> WHAT YOU NEED TO DO:
Gather all lines from the material that contain the word "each".

> COLLECTED MATERIAL:

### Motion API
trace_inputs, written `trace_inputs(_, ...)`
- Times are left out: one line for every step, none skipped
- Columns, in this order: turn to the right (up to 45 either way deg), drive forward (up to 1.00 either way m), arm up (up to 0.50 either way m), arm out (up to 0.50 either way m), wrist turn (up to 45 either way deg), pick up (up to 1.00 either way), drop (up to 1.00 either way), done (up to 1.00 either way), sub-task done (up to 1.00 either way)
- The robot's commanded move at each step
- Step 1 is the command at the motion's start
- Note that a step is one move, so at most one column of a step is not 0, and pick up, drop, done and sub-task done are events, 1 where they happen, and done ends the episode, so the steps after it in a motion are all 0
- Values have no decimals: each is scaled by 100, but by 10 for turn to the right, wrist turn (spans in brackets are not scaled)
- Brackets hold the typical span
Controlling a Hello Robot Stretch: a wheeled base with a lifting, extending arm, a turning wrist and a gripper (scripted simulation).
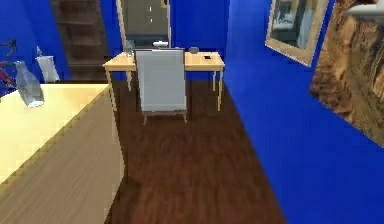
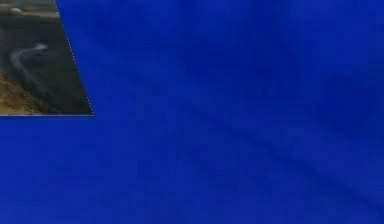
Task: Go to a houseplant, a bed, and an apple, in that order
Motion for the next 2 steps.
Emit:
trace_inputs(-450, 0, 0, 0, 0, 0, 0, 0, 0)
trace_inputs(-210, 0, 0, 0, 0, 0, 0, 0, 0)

> SOLUTION TO THIS EXERCISE:
- The robot's commanded move at each step
- Values have no decimals: each is scaled by 100, but by 10 for turn to the right, wrist turn (spans in brackets are not scaled)

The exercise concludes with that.